Moneycontrol Bureau
Much has been made of the way crude prices have fallen over the past year and a half and their sensitivity to local automotive fuel prices. International oil prices hit over a 10-year low, prompting many in the social media to compare petrol and diesel prices to those prevalent back in 2004, when crude prices were hovering at similar levels.
Even as it will not be fair to compare prices to regulated (as it existed in 2004) versus deregulated fuel (petrol prices were deregulated in 2010 while diesel was freed from government control in October 2014), attention has also been focused on the way the central government has repeatedly hiked excise duty on both petrol and diesel.
From a peak of about USD 110 per barrel in June 2014, crude prices have fallen about 67 percent while over the same period, diesel and petrol prices have fallen 15 and 18 percent, respectively, data from the PPAC shows.
According to a recent Business Standard piece, the government is set to make a windfall gain of about Rs 90,000 crore, calculated from the quantum of excise hikes and typical annual consumption of fuel in India. The price cut is set to result in similar savings from consumers, on an annualized basis.

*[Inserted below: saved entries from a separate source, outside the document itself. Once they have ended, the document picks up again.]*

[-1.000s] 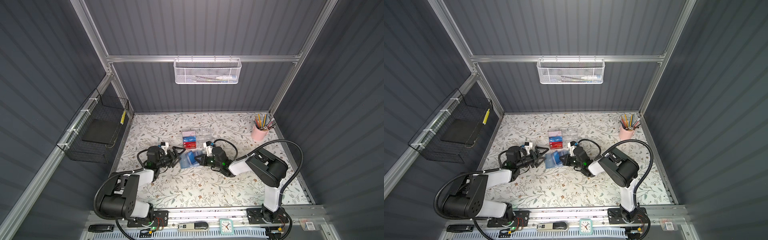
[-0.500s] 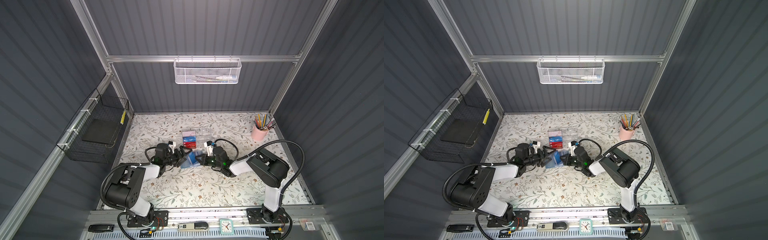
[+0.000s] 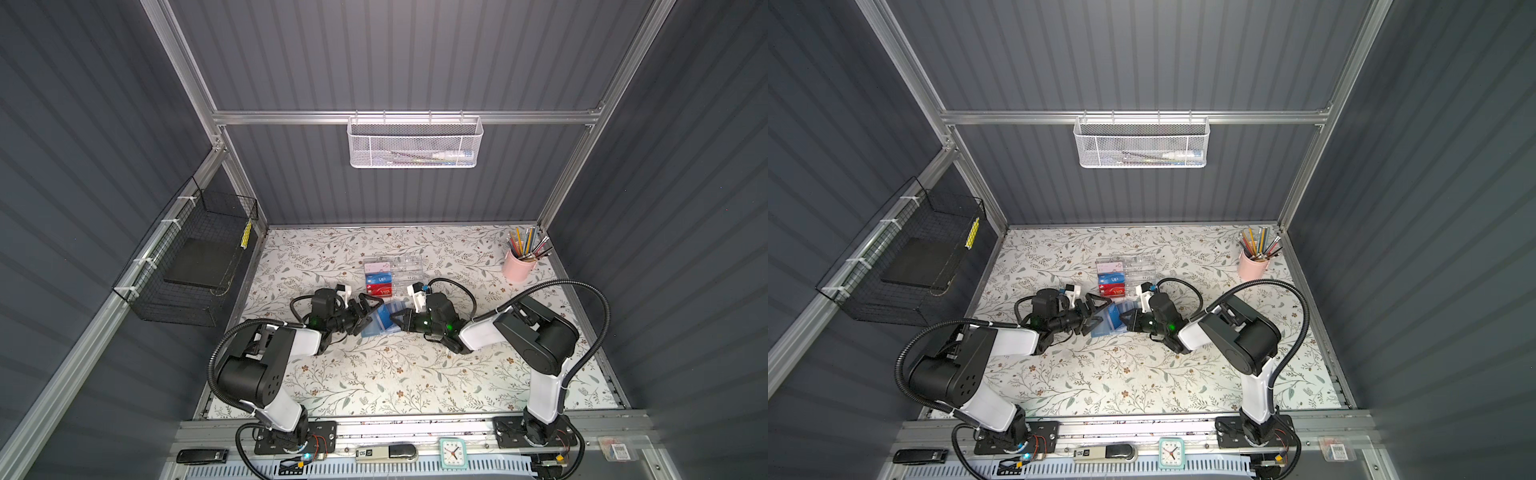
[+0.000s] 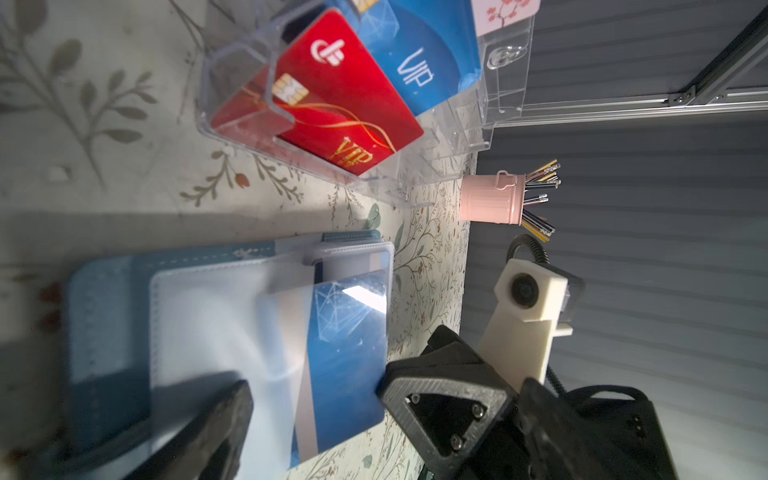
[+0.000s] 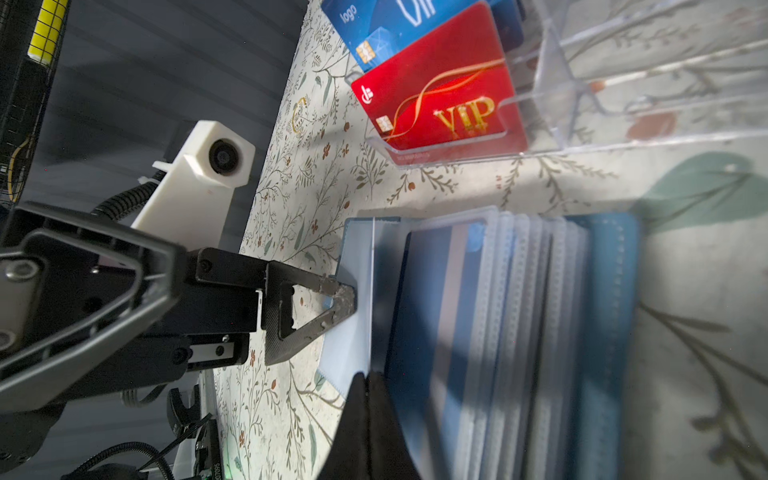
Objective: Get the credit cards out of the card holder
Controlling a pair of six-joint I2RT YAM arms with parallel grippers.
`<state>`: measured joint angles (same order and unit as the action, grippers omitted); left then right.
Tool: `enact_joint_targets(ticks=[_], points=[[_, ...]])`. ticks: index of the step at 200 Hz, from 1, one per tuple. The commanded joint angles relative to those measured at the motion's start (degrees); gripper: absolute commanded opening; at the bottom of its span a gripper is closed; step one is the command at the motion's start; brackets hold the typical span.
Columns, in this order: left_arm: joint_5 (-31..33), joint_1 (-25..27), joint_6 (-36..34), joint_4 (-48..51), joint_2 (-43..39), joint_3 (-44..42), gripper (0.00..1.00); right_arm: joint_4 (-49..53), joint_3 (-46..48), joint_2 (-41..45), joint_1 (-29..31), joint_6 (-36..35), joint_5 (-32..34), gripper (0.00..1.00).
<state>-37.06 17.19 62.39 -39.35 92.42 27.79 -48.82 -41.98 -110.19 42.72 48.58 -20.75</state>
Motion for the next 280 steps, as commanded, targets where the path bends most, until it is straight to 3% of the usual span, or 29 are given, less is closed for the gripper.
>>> enact_joint_targets(ticks=[1,99,280], points=[[0.6,0.4,0.0,-1.9,1.3,-0.3,1.00,-0.5,0.7,1.1,-0.2,-0.9,-0.9,0.07],[0.8,0.7,0.6,-6.0,5.1,-2.1,1.00,-1.5,2.2,1.7,-1.0,-0.8,-1.9,0.24],[0.4,0.9,1.6,-10.1,7.7,-3.5,1.00,-3.8,4.4,0.8,0.1,1.7,-3.8,0.26]])
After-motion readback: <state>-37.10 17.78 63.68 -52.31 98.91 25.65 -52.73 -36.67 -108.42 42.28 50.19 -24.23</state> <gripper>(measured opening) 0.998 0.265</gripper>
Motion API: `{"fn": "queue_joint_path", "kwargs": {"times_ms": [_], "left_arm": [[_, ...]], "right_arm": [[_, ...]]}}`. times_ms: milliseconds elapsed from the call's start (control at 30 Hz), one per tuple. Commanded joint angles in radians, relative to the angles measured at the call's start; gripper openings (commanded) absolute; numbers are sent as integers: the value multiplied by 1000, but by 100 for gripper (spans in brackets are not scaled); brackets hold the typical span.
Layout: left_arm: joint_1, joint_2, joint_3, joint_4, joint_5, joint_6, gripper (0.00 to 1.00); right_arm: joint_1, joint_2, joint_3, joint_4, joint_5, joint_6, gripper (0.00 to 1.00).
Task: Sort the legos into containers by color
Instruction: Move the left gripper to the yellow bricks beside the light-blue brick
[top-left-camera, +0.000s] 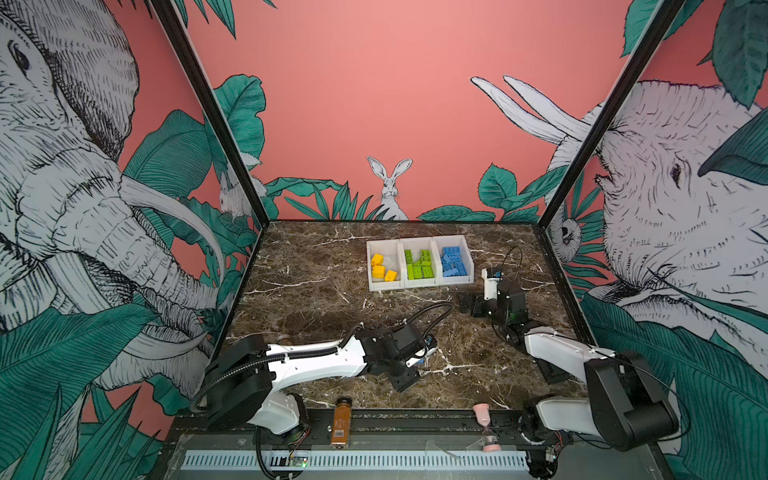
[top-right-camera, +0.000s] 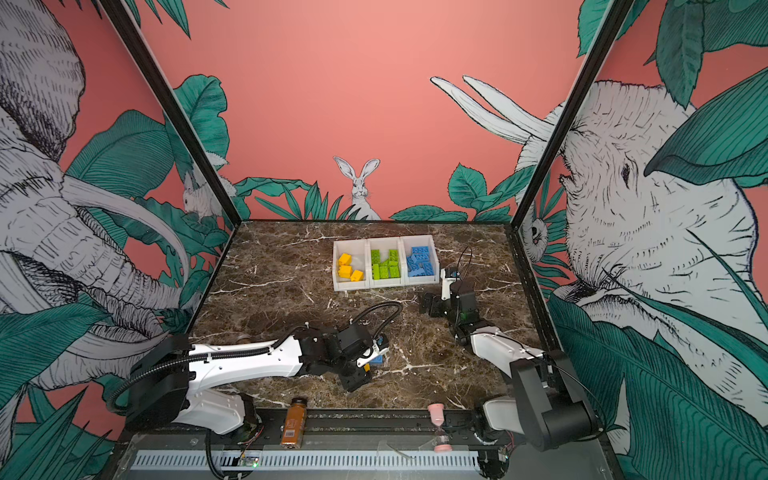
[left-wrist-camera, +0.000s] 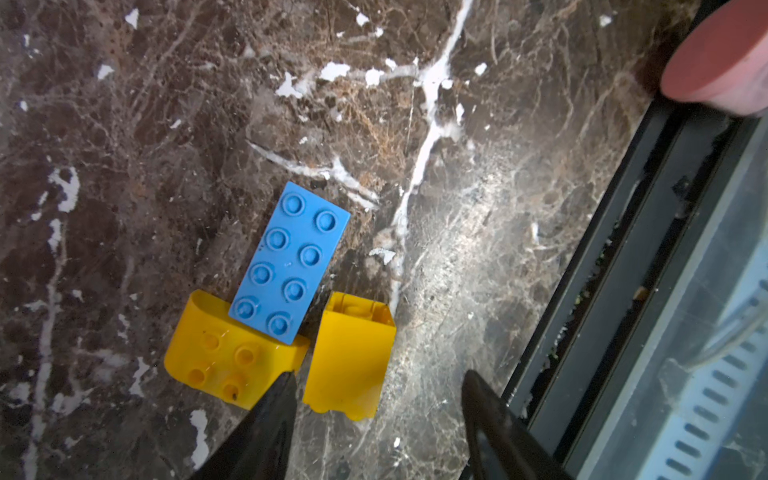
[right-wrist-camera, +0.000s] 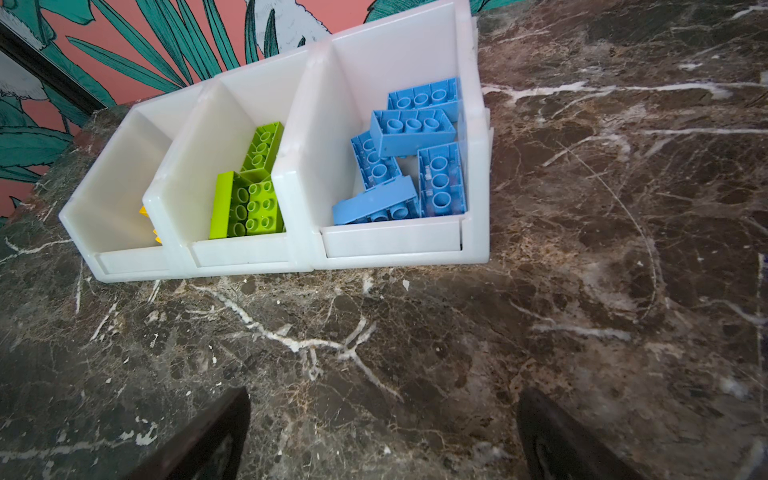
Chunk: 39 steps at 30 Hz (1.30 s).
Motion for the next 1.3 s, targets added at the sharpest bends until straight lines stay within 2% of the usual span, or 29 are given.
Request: {"fn": "queue_joint_path", "kwargs": {"times_ms": [0,267,633,1000,1267], "left_arm": [[-6,11,7,6,27,-18,63],[-16,20,-16,21,14,-38,61],[-19,58,-38,23,-71,-37,64],[-19,60,-30,33,-90,-23,64],[-25,111,-6,77,-24,-34,58]], "right_arm": [[3,-5,25,10,4,-11,98],[2,2,28,9,1,-9,98],[2,6,30,8,-6,-9,98],[2,16,36,8,-18,-4,98],[2,21,39,7,-23,-5,98]]}}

Opposition parties such as the Congress have accused the government of "profiteering" from the oil fall but Finance Minister Arun Jaitley has made clear that the amounts raised through excise duty hike would be used to boost the country's creaky infrastructure.
Given the government's own tight fiscal position, it is caught in a hard place: in a bid to maintain its fiscal deficit target, it can choose to either resort to savage cuts to growth-boosting plan spending, as has been the practice of governments for years, or raise additional resources to meet its Budgetary shortfall. That it has chosen to do the latter reflects well on its economic policy.
There is a flip side though. The government's decision to reap much of the benefits through higher excise duty on diesel and petrol has not been without costs.
"This has limited the boost to consumption and purchasing power that could have been achieved via reduced freight costs and the eventual decline in cost of goods," says a report by Dun & Bradstreet.